声のした方を見てみると、山田先生が腕組みをしてこちらを睨んでいる。流石体育科の教師、威厳たっぷりだ。

「す、すみません……」

俺と燕は、苦笑いを浮かべて言った。周りの生徒達がチラリと視線を投げかけて来た。

「周りだって喋ってるじゃん」

声を落とし、頬を膨らまして燕はぶっきらぼうに呟いた。毎日同じ部屋で見続けていたから思うのだが、最近こいつはコロコロと表情を変える。

「お前の声、高いから良く通るんだろ?」

「あそっかぁ」

ほら、一瞬で笑顔になった。むくれた顔をしていた時間は、きっと五秒にも満たないだろう。燕は、今度は頬杖をつきながら溜息を吐く。

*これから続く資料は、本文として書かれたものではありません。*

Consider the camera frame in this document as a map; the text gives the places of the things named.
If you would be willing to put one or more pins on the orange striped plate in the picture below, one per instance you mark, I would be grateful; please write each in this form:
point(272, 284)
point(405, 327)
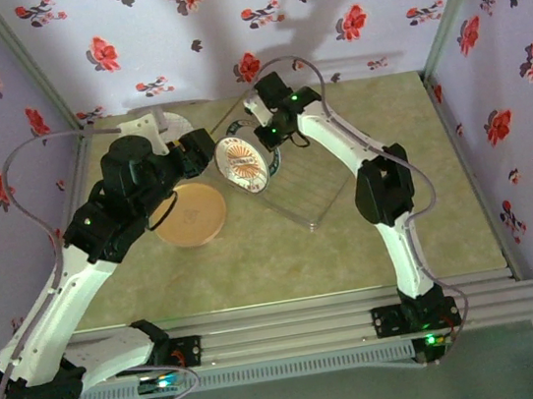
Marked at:
point(194, 214)

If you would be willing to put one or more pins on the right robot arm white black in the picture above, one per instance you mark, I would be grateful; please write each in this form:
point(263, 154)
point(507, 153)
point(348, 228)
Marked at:
point(337, 135)

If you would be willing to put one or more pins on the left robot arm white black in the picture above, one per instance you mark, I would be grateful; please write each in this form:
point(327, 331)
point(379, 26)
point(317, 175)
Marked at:
point(62, 297)

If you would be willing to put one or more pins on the clear acrylic dish rack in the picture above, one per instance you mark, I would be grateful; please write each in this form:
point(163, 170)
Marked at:
point(305, 189)

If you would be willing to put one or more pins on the red sunburst plate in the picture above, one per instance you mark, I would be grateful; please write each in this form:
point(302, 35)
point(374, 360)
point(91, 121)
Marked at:
point(241, 163)

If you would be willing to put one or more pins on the circuit board with LED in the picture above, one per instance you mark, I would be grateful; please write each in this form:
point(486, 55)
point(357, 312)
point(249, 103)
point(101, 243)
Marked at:
point(161, 384)
point(433, 341)

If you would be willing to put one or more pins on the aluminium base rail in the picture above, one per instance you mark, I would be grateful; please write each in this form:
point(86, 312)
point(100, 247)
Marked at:
point(289, 327)

体育座りが疲れて来たので、ここで一旦姿勢を崩そう。どっこらしょ。

「ところで燕、今日はバスで回るんだよな。どこを見るんだ?」

姿勢を崩して一息ついた俺は、そのまま燕に問い掛けた。

彼女はゆっくりと顔をもたげて、面倒臭そうに俺を見る。なんだ? その表情は。ただ質問しただけじゃないか。

「猛、私は修学旅行実行委員じゃ無いんだよ?」

「あ、そうか……悪い」

「今日はバスでメジャーな所を見るみたいだよ?清水寺とか、北野天満宮とか」

「……知ってたの?」

知っていたのならさっきの言葉は必要無かったんじゃないのか?

……いやまぁでも、こっちもポンポン質問していたからな。しょうがないか。

「本当にメジャーな所を見るんだな」

だから俺は呆れた様に呟いた。

「まぁ、みんな一度は行った事あるんじゃない?」

「そだな」

そろそろお説教も終わるらしい。先生が座ったままの生徒達に声をかけた。

空は相変わらず曇ってはいるが、それでもこの旅行が詰まらないと言う事では無いはずだ。

ようやく移動するのか。と言う呟きをあちこちから聞きながら、俺は肩掛けバッグを掛け直した。